I want to tell this person, no, small units is better than 300 lines objectively. And to do that, I thought maybe there's a liberating constraint. Maybe if I refine my taste further, I can solve this problem. And where I landed was, I want to express all of my features, not as just general graphs, but as trees.

Because a tree is just a special subtype of a graph. You can take this exact same menagerie of units and organize it in a tree shape, where you have your value objects on the left and the future behavior on the right. And now, if it's true that I have any needless indirection, it stands out in a tree because it's just got one child. So that service locator, yeah, I can probably get rid of that.

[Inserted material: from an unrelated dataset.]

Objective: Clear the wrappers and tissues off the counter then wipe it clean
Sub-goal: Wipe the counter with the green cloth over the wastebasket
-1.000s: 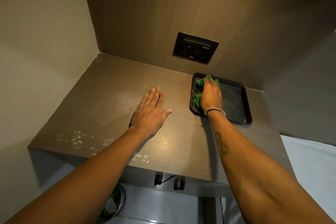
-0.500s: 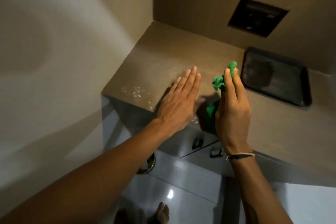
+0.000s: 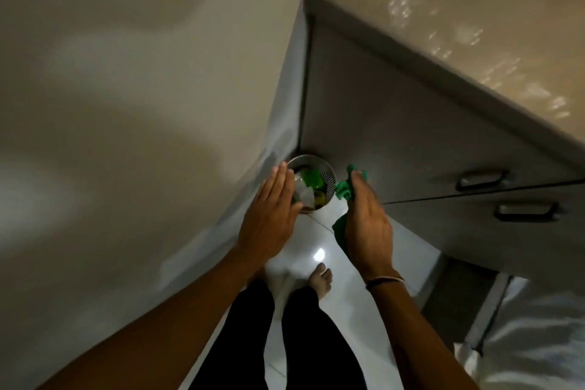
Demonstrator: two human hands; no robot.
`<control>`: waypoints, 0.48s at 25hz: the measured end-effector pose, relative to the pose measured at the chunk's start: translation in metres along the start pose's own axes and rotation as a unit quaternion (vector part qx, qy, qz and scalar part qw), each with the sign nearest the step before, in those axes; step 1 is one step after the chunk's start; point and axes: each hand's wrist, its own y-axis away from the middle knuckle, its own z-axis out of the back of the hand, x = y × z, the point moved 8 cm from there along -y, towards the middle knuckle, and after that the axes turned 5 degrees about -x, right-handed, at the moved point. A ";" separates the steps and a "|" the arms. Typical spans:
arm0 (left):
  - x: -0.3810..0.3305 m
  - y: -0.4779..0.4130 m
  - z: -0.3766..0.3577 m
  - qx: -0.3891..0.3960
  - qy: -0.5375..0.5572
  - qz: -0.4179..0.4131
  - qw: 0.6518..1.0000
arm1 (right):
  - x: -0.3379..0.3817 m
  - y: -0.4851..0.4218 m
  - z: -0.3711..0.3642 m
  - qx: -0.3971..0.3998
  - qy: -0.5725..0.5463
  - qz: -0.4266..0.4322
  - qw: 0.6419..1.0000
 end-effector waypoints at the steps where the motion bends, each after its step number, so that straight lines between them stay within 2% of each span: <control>1: 0.019 -0.003 -0.033 0.020 0.037 0.040 0.998 | -0.018 -0.002 -0.032 0.029 0.000 -0.020 0.999; 4: 0.070 -0.022 -0.140 0.080 0.170 0.187 0.964 | -0.067 -0.013 -0.114 0.080 0.007 -0.042 0.996; 7: 0.107 -0.049 -0.241 0.123 0.270 0.317 0.901 | -0.107 -0.032 -0.173 0.039 -0.012 -0.025 0.999; 9: 0.123 -0.064 -0.289 0.114 0.322 0.372 0.863 | -0.125 -0.044 -0.203 0.023 -0.023 -0.025 0.999; 12: 0.139 -0.075 -0.340 0.045 0.406 0.429 0.805 | -0.151 -0.054 -0.247 0.028 -0.034 -0.012 0.999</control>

And if somebody asks, you know, what they're looking for is how to compare two hands, they can search the tree much more easily and quickly than just a gigantic directory of files and find what they're looking for. So it's more discoverable. The other aspect of my aesthetic is I'm a minimalist. So when you look at our app, you see it's a car.

It drives. You think about what its function is and why it exists. When I look at our app, all I see is the clutter and the mess. And as a minimalist, my productivity goes up when things are tidy and symmetrical and terse, and it goes down when things are cluttered or inconsistent. And what the software is supposed to be doing is its essential complexity.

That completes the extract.